◆ **How to complete this task**
Only the lines from the first line of the entries through the line with "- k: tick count" belong in the answer, each restated word for word and without pictures.

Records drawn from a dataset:
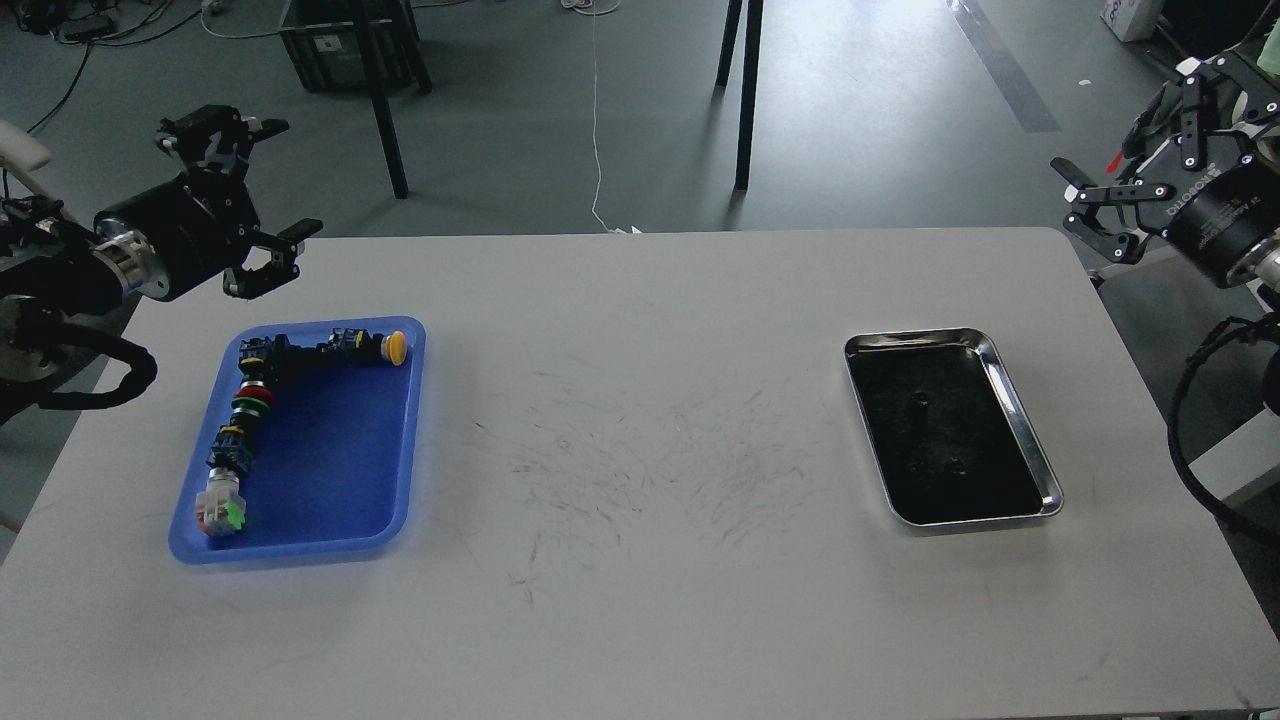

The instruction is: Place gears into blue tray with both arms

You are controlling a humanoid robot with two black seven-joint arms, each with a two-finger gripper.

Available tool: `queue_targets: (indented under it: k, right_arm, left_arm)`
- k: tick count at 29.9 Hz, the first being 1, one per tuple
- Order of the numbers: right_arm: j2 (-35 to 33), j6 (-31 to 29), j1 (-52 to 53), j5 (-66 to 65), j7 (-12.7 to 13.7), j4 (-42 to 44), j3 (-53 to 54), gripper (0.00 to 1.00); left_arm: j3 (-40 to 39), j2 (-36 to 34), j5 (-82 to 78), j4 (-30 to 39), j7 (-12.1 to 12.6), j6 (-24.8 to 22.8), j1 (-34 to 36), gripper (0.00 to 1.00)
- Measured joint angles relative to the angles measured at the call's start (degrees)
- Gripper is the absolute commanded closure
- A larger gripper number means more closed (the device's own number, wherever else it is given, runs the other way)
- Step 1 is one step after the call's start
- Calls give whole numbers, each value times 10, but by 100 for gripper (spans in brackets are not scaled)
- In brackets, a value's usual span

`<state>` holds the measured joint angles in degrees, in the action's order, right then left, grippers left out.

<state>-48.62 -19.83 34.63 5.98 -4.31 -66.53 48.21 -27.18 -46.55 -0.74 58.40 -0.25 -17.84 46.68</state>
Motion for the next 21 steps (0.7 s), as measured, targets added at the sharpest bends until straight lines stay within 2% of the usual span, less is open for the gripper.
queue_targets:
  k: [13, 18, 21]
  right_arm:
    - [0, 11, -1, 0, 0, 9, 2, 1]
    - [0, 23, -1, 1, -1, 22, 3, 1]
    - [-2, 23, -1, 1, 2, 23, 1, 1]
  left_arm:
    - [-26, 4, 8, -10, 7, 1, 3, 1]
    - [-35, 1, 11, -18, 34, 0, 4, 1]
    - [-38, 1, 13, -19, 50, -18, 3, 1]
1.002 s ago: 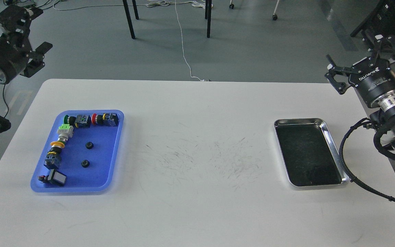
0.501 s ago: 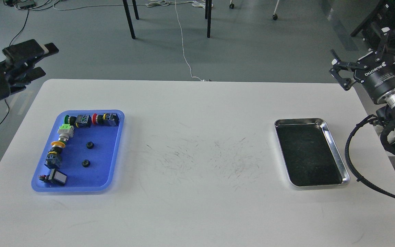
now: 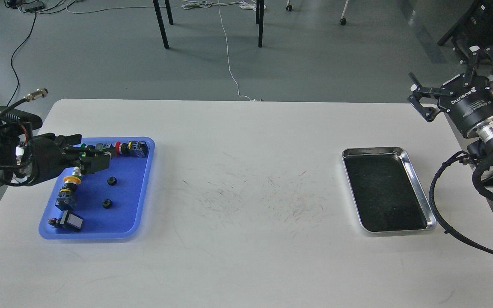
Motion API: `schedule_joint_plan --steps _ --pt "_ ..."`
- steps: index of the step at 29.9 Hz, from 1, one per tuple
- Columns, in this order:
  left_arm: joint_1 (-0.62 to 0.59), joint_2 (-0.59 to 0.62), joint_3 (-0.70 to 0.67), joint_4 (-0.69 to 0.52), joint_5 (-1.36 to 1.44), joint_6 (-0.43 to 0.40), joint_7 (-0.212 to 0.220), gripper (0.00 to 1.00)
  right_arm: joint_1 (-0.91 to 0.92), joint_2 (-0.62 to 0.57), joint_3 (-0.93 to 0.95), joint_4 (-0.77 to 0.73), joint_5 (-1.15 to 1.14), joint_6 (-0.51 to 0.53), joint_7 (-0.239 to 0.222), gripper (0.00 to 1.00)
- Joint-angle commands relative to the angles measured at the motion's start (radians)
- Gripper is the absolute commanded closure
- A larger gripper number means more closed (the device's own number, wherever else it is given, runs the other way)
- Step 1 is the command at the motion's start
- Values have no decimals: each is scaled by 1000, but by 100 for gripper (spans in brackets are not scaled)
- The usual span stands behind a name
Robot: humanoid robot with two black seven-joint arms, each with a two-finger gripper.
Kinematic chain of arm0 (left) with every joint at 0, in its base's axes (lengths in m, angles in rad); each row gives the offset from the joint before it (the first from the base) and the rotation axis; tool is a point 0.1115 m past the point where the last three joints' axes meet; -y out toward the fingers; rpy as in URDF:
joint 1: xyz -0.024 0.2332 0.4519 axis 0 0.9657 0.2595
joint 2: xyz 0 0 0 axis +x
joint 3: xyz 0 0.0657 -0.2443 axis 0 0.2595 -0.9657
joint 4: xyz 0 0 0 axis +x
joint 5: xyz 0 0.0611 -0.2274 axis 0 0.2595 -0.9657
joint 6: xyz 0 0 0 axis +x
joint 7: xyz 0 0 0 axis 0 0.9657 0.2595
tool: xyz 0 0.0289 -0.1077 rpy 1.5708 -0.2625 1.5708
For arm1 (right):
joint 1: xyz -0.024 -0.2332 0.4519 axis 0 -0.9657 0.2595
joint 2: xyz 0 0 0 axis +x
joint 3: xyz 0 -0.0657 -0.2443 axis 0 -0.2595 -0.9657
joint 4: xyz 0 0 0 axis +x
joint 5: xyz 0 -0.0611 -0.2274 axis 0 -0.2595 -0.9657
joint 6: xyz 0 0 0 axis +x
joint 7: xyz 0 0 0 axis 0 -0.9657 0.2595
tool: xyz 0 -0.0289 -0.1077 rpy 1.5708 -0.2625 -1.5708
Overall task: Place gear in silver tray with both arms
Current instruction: 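Grasp the small black gear in the blue tray with the left gripper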
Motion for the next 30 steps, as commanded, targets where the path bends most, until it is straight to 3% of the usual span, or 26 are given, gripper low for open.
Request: schedule_joint_plan --steps 1,9,22,30 --pt "0 -68 30 47 57 7 18 2 -17 0 1 -2 0 0 0 1" --pt "54 -144 50 177 157 53 12 4 -46 0 3 -2 0 -1 2 1" --pt "75 -257 51 323 160 53 1 7 -60 0 4 0 0 -3 5 1" --pt "83 -256 51 328 190 50 -2 30 -60 2 4 -3 -2 -1 5 1"
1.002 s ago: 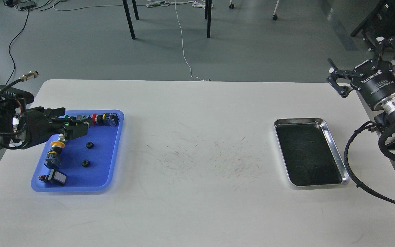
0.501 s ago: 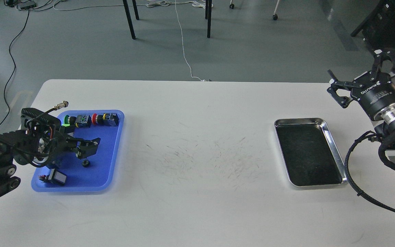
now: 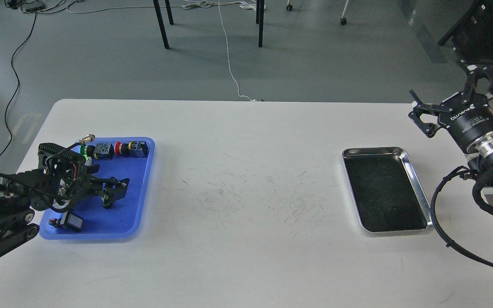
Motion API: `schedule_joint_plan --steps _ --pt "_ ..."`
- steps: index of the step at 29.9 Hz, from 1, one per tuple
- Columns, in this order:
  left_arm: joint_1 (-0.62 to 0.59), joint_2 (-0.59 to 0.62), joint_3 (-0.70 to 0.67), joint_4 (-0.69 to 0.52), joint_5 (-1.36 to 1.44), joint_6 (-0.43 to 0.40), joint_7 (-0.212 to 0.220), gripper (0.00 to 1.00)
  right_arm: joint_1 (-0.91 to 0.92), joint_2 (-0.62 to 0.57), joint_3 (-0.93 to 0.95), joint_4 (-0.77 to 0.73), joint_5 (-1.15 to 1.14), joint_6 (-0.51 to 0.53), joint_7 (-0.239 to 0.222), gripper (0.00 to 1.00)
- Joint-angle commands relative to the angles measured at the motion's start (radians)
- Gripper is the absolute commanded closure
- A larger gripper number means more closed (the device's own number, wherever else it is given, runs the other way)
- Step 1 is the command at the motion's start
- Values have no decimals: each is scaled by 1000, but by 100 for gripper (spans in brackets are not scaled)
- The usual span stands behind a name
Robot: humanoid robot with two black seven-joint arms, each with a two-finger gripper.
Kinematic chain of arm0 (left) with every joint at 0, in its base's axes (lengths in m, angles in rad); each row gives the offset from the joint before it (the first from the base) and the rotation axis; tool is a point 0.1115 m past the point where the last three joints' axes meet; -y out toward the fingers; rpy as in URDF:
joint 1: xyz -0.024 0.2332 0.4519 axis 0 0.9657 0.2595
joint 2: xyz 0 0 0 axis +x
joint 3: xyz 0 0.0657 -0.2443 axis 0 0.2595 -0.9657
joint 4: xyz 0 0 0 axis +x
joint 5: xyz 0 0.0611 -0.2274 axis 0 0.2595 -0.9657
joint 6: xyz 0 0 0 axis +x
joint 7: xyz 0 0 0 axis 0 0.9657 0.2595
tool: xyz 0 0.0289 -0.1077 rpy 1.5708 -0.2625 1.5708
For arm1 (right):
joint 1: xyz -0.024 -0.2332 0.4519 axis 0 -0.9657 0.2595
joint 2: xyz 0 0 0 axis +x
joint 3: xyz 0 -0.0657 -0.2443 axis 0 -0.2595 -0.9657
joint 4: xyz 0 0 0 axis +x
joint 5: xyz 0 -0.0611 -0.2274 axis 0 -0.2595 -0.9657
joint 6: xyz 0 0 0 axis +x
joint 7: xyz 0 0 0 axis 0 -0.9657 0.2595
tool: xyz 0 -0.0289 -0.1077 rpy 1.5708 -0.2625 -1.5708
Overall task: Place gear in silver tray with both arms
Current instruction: 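Grasp the small black gear in the blue tray with the left gripper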
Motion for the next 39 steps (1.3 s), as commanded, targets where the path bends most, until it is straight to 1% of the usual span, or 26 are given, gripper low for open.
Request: schedule_joint_plan --steps 1,6,18,23,27,31,32,33,34,37,39 --pt "4 4 0 2 11 -5 -3 32 0 2 0 -3 0 1 0 1" --pt "7 5 0 9 11 -11 -3 36 0 2 0 0 0 1 1 1" --pt "13 -1 0 28 4 -18 -3 40 0 -1 4 0 0 1 0 1" --pt "14 -5 -2 45 1 -20 0 37 0 -1 7 0 0 1 0 1" --pt "17 -7 0 48 1 -20 5 39 0 1 15 0 1 2 0 1" --pt "17 -7 0 49 4 -20 6 49 0 1 14 0 1 2 0 1" --pt "17 -5 0 49 4 -23 6 56 0 1 14 0 1 2 0 1" --pt "17 -7 0 49 4 -28 5 67 0 1 14 0 1 2 0 1" --pt "19 -5 0 49 4 -37 5 74 0 2 14 1 1 2 0 1" --pt "20 -7 0 49 1 -67 6 76 0 1 15 4 1 4 0 1" --pt "28 -7 -2 49 -1 -71 6 76 0 2 17 4 1 4 0 1"
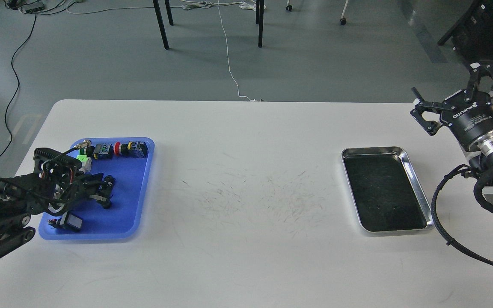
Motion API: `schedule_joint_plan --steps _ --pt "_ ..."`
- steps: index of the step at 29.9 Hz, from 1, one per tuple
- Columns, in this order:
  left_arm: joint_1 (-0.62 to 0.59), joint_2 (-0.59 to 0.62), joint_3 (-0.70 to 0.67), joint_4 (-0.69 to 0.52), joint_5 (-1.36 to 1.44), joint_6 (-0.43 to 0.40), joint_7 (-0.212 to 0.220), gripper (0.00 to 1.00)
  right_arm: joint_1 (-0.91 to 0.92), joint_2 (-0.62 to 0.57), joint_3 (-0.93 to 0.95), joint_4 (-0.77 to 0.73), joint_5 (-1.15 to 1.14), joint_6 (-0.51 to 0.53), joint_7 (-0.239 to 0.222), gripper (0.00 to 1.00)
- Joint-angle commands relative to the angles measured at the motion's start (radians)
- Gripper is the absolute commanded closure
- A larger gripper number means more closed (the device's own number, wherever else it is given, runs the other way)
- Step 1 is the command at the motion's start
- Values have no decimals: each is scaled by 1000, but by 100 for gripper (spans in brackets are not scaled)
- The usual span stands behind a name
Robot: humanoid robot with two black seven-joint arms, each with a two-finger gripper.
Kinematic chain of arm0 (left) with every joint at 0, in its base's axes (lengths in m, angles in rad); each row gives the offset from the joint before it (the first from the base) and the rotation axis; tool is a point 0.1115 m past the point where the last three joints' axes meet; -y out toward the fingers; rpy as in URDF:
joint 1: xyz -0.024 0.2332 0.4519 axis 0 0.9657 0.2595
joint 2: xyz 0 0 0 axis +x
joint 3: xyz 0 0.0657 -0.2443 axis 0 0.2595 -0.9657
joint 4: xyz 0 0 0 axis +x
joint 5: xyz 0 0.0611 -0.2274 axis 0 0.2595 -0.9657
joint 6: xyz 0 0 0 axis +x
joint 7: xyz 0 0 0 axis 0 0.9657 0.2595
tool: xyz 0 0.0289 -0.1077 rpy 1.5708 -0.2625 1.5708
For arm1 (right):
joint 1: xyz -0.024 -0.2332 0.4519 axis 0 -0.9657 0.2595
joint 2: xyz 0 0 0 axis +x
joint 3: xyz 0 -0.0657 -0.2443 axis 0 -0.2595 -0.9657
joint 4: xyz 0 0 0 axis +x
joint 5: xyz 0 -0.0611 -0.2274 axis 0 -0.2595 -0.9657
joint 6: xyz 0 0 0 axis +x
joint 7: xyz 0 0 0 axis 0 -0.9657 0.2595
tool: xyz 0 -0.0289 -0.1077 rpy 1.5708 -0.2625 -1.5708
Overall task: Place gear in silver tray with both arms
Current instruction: 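Grasp the small black gear in the blue tray with the left gripper, then carry the black gear with the left gripper toward the silver tray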
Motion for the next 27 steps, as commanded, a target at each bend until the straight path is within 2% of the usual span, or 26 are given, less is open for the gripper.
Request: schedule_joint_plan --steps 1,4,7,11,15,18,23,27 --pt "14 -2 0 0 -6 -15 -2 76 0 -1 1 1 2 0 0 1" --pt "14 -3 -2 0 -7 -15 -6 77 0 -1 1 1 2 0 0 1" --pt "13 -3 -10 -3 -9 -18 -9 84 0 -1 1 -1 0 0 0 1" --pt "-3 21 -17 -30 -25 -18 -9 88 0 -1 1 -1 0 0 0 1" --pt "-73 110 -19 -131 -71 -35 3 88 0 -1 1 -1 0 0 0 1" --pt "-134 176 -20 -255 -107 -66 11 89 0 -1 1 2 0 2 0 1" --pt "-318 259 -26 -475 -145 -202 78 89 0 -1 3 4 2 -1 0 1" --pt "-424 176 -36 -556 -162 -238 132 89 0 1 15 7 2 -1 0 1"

◆ **Problem solution**
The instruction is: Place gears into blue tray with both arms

You are controlling a humanoid robot with two black seven-joint arms, each with a two-finger gripper.

Available tool: `queue_targets: (indented under it: k, right_arm, left_arm)`
- k: tick count at 29.9 Hz, the first being 1, one per tuple

Nothing further is needed for this answer.